– Будь Майлз жив, досталось бы от него системе образования, – проговорила Венди.

Джона был недоволен расписанием на осень: ему не дали доступа в читальный зал, вынудили взять идиотский курс «Занимательный английский язык», который в классах коррекции преподают, а он, Джона, не дефективный, он просто на восьмой ступени не сдавал стандартный тест, что ни разу не его вина – он тогда месяц жил в этой дыре, у парочки фриков, которые коллекционировали фигурки животных. Потом уже Ханна и Терренс его взяли.

– Я нормально успеваю, – объяснил Джона. – Просто надо учитывать, что я не из этих, не из гребаного поколения игрек. Не заточен под Принстон.

Резко получилось. Не надо бы так.

– Ты тоже сможешь поступить в гребаный Принстон, – выдала Венди. Бокал с вином в ее пальцах чуть качнулся. – Для того я и тему подняла.

– Я туда не хочу.

– Согласна. По-моему, тебе Принстон не нужен. Но ты от него открещиваешься, будто какой-нибудь обитатель медвежьего угла, который двух слов связать не может. А между тем Майлз, чтобы такого студента заполучить, душу продал бы.

Всего несколько дней понадобилось Джоне, чтобы перестать вздрагивать от имени Майлз. В целом нормально, что Венди до сих пор тоскует по мужу. Конечно, Джона не в теме насчет брака, но, по всей видимости, это не фигня, а вроде судьбы – предопределение, вот. Да и несправедливо, когда человек умирает молодым, как муж Венди.

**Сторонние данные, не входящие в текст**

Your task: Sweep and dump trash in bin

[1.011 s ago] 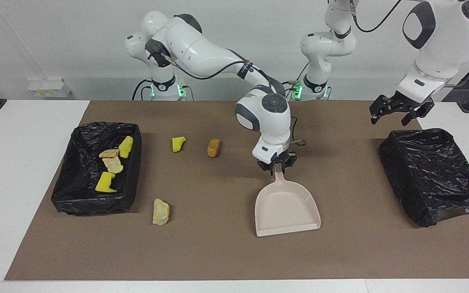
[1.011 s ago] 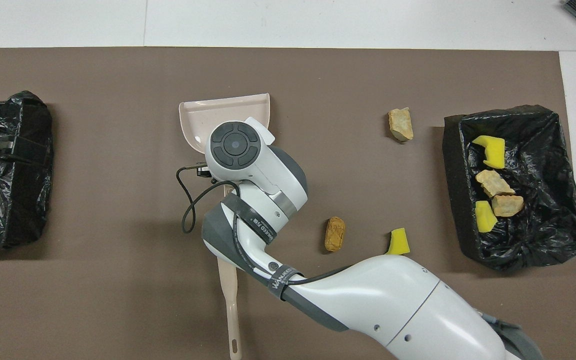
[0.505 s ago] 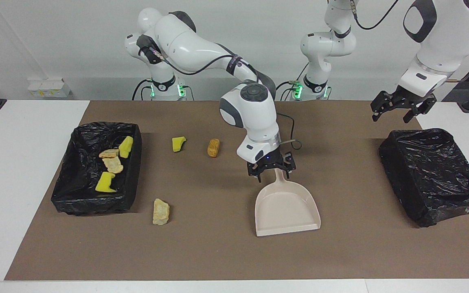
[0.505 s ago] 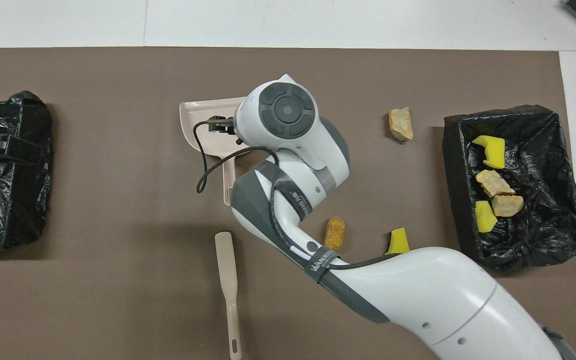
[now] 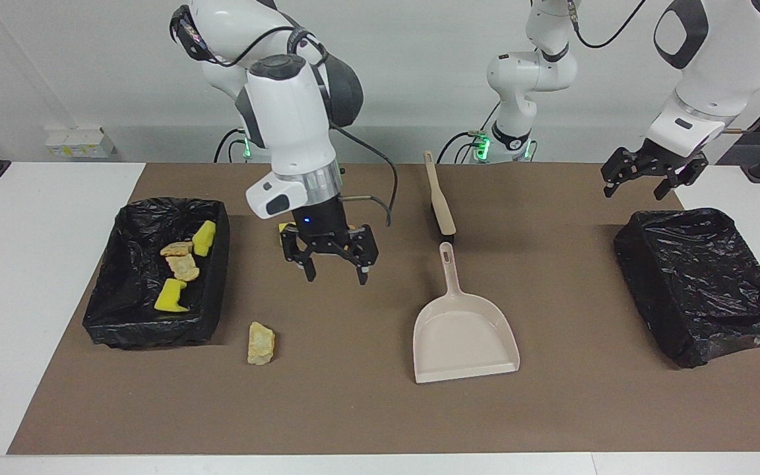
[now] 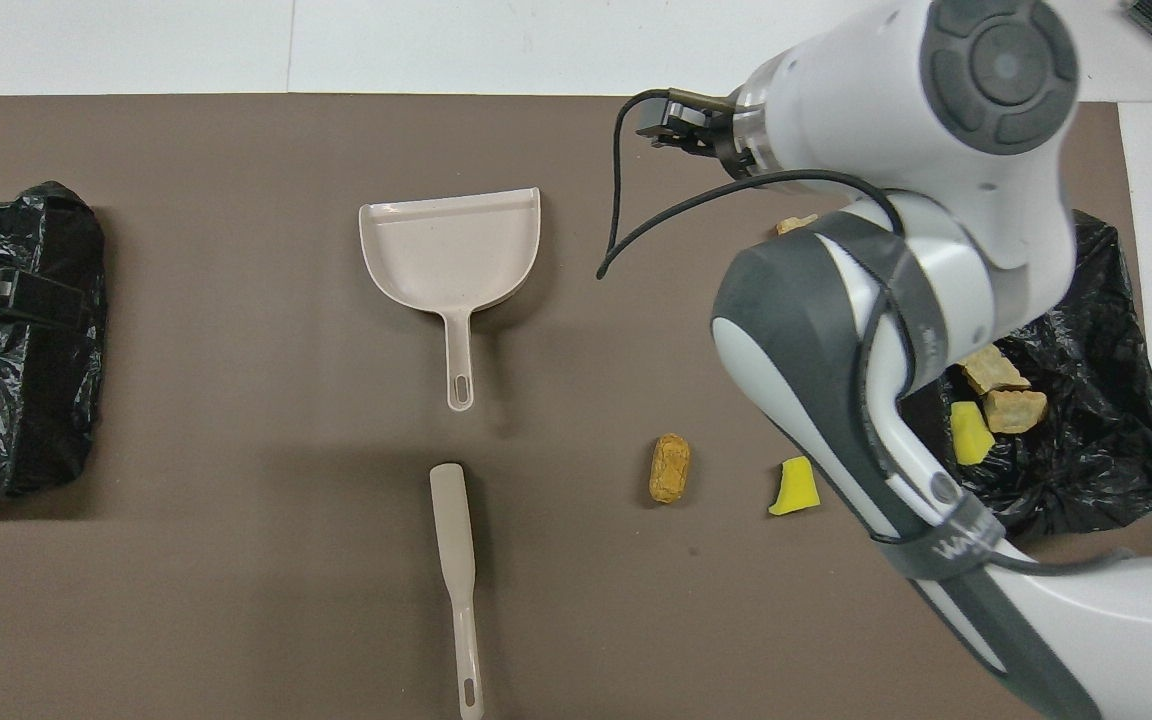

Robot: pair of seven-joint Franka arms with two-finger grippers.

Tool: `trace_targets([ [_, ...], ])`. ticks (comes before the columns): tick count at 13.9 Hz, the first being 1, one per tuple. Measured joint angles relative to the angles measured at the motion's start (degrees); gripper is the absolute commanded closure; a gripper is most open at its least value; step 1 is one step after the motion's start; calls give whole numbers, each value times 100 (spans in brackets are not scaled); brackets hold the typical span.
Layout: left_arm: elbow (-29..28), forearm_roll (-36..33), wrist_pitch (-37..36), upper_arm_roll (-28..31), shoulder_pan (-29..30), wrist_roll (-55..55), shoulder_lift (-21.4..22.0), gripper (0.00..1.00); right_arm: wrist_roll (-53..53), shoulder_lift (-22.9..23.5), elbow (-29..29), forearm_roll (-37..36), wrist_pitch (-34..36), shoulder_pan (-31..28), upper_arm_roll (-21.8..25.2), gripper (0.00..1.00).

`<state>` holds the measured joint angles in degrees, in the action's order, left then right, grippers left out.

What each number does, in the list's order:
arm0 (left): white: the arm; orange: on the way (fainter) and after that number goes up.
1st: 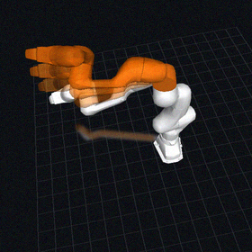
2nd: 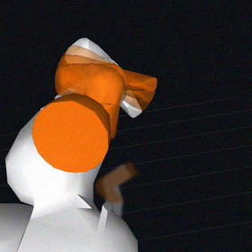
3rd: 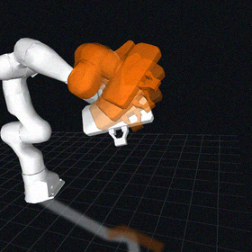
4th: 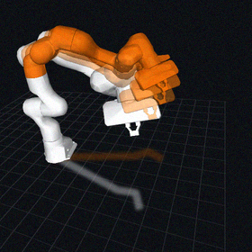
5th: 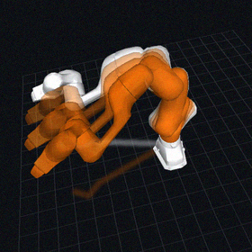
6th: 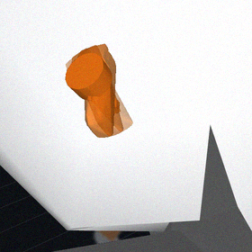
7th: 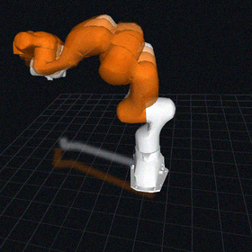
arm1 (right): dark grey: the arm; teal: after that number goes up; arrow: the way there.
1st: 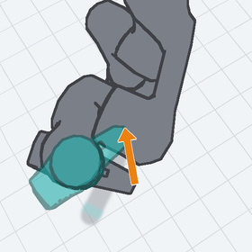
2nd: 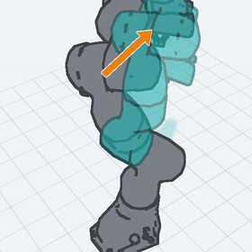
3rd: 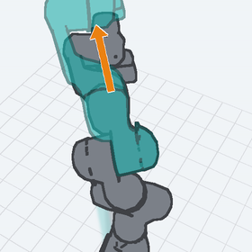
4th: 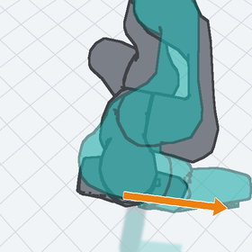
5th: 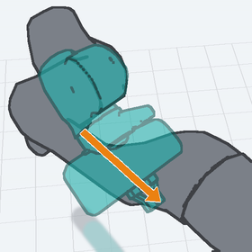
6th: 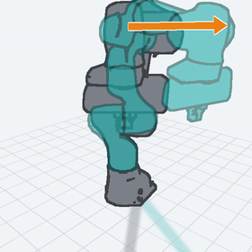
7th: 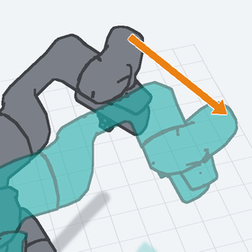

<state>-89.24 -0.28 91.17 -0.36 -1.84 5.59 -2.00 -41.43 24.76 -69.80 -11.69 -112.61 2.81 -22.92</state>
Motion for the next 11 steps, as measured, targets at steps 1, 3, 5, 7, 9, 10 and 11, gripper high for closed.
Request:
trace_targets([
  [1,-1,0,1,1,0,0,0,0,36,-165,-14,1,303,-78,-1,0],
  [3,-1,0,2,1,0,0,0,0,310,-518,-37,1,941,-202,-2,0],
  [5,-1,0,3,1,0,0,0,0,728,-864,-73,2,1504,-332,-3,0],
  [7,-1,0,5,1,0,0,0,0,1180,-1144,-94,2,1977,-469,-4,0],
  [9,-1,0,6,1,0,0,0,0,1464,-1338,-105,3,2430,-548,-4,0],
  [10,-1,0,6,1,0,0,0,0,1549,-1427,-113,3,2635,-575,-4,0],
  [11,-1,0,6,1,0,0,0,0,1629,-1507,-122,19,2801,-600,-4,0],
])
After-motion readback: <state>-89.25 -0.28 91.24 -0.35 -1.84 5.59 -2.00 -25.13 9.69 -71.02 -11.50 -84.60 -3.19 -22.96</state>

– В любом случае городской колледж тебе не грозит – уж мы постараемся, будь спок, – продолжала Венди. Презрение в ее голосе смутило Джону. – Взять Грейси – она, похоже, отлично себя чувствовала в Риде – это университет портлендский. Не дешевле Принстона, к слову, зато не такой рассадник непуганых лохов.

– Я навряд ли вообще…

– Когда время придет… – Венди запрокинула голову, выпустила колечко дыма. – Я лично прослежу.

Не понимает он эту семейку, хоть режь. О себе говорят «мы люди обычные», сами на работу не ходят, но вот взяли чужого человека к себе – а бюджету хоть бы что. И не подслушаешь у них разговоров, какие вели Ханна с Терренсом, – о покупке продуктов на неделю или о зубной страховке[27]. Квартирка у Венди – впору злодею из «Бэтмена»: тридцать шестой этаж, вид на озеро, сплошные окна, всюду прохладный гладкий мрамор. Потолки высоченные, столики и диваны огромные, но разбросаны редко. Вообще живешь как внутри музейной экспозиции «Мир будущего». Много чем владеет Венди, а Джоне нужен мизер. И впервые в сознательной жизни он не чувствует себя навязанным, лишним. Кажется, наконец-то начало везти. Джона прижился у Венди, которая вино пьет как воду и вообще словно выше привычного мира, где просыпаешься, когда на улице светло станет, и весь день по правилам играешь, отклониться – ни-ни. И лучше жить с богатой социопаткой, чем в Лэтроп-хаусе. Лучше иметь собственную спальню (туда, конечно, порой доносятся стоны тетушки Венди, зато партнеров ее Джона никогда не видел, они к утру испаряются). Так вот, лучше спать в собственной спальне, чем прикидываться спящим в дортуаре с идиотским названием «Смежная комната», где пацаны мастурбируют до потери пульса, а просыпаются с желанием тебе накостылять. Кукурузных хлопьев у Венди в доме – хоть ушами ешь. Плюс полуночные разговоры, до которых Джона не дозрел, – вовлеченность самолюбию льстит, да еще как. Словом, в Джоне человека видят, а не порядковый номер. Ну а что тетя Венди на книжках помешана, так это хобби непредосудительное. Насмотрелся Джона на тех, которые книжек в руки не берут.

У мамы – той, давней – мягкие волосы медью отливали. В детской на постельном белье был принт – виндсерферы. Джона помнил домашние вафли, рыхлые клеточки, до краешков налитые сиропом. Во дворике у них, на лужайке, стоял ороситель, и Джоне нравилось в одних плавках бегать туда-сюда среди радужных брызг. А пахло от мамы свежим хлебом. Папе чужие дяди и тети сигналили, потому что он на зеленый свет не сразу газовал.